Find and copy each line of the data that includes "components".

(Extracted data entries)
◇ ◇ ◇ ◇

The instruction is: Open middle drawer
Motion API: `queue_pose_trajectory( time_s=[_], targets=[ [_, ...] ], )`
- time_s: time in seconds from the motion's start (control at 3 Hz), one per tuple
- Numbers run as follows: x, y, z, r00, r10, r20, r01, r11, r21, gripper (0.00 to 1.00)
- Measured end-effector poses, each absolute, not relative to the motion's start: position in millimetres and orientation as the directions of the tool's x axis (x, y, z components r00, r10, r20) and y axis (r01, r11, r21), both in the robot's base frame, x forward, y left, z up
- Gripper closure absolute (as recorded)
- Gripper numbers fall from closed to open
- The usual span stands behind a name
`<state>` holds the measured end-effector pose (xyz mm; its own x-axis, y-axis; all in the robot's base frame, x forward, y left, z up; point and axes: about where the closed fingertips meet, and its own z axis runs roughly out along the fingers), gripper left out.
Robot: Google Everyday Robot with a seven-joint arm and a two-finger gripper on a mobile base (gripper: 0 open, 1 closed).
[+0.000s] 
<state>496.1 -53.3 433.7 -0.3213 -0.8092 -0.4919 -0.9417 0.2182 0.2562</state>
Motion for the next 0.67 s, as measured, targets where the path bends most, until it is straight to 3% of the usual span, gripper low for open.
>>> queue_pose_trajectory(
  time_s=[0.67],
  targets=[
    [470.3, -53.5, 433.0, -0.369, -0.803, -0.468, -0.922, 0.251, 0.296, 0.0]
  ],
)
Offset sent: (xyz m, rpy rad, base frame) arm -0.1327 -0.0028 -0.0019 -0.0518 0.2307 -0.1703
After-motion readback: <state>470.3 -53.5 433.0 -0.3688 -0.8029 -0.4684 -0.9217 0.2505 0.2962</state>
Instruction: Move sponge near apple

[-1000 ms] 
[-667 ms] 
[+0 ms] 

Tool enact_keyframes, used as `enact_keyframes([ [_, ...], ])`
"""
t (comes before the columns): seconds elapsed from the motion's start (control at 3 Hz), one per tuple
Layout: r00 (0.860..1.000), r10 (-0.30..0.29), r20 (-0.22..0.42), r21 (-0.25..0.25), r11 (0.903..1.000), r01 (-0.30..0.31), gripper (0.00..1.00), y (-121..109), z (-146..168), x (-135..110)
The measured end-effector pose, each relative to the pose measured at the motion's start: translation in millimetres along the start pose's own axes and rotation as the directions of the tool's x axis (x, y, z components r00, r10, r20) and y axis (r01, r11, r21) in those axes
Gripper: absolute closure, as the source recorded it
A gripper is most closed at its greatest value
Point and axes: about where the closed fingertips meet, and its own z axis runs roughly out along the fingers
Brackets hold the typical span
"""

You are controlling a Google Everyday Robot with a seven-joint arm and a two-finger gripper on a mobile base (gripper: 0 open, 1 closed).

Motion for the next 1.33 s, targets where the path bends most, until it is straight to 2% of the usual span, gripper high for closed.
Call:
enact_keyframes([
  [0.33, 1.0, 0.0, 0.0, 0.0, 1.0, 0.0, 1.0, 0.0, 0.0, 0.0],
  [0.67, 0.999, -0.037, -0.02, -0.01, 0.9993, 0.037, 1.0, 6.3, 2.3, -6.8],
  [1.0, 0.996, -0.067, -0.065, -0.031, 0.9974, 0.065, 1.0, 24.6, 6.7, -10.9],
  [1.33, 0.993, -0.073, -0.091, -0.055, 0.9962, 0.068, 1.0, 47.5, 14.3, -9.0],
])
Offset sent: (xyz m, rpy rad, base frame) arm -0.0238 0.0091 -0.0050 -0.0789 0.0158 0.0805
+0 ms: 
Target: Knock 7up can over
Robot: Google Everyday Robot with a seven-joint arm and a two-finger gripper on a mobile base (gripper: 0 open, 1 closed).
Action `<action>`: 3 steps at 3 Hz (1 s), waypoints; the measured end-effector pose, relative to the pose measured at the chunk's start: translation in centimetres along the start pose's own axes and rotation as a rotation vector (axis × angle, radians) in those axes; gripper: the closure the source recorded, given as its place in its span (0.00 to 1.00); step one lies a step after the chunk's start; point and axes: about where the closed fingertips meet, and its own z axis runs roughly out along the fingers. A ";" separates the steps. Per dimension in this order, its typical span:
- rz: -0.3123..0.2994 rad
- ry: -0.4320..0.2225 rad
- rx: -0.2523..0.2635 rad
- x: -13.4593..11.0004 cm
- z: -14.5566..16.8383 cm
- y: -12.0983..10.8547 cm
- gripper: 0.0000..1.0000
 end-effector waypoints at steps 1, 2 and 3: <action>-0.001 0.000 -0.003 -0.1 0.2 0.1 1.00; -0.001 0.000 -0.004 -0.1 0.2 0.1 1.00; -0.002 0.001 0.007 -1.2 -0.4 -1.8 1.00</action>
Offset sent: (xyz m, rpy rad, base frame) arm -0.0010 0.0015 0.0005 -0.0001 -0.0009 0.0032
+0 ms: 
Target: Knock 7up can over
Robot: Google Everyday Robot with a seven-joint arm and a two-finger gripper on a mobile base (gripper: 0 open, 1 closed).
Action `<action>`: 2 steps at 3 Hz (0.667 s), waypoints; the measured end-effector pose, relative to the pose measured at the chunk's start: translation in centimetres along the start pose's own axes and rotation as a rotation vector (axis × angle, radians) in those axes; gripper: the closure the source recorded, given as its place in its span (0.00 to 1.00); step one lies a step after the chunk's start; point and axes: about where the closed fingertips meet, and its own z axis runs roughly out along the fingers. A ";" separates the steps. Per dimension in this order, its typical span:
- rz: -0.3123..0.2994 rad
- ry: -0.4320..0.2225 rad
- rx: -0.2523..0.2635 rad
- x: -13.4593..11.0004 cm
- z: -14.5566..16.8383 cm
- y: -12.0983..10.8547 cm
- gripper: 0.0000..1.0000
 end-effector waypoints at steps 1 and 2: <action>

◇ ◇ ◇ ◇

→ **Task solution**
- Measured end-effector poses, each absolute, not relative to the motion's start: position in millimetres and orientation as the directions of the tool's x axis (x, y, z components r00, r10, r20) and y axis (r01, r11, r21), both in the robot's base frame, x forward, y left, z up
The measured end-effector pose, each relative to the pose measured at the motion's start: translation in millimetres along the start pose's own axes and rotation as the directions of the tool's x axis (x, y, z components r00, r10, r20) and y axis (r01, r11, r21) in those axes

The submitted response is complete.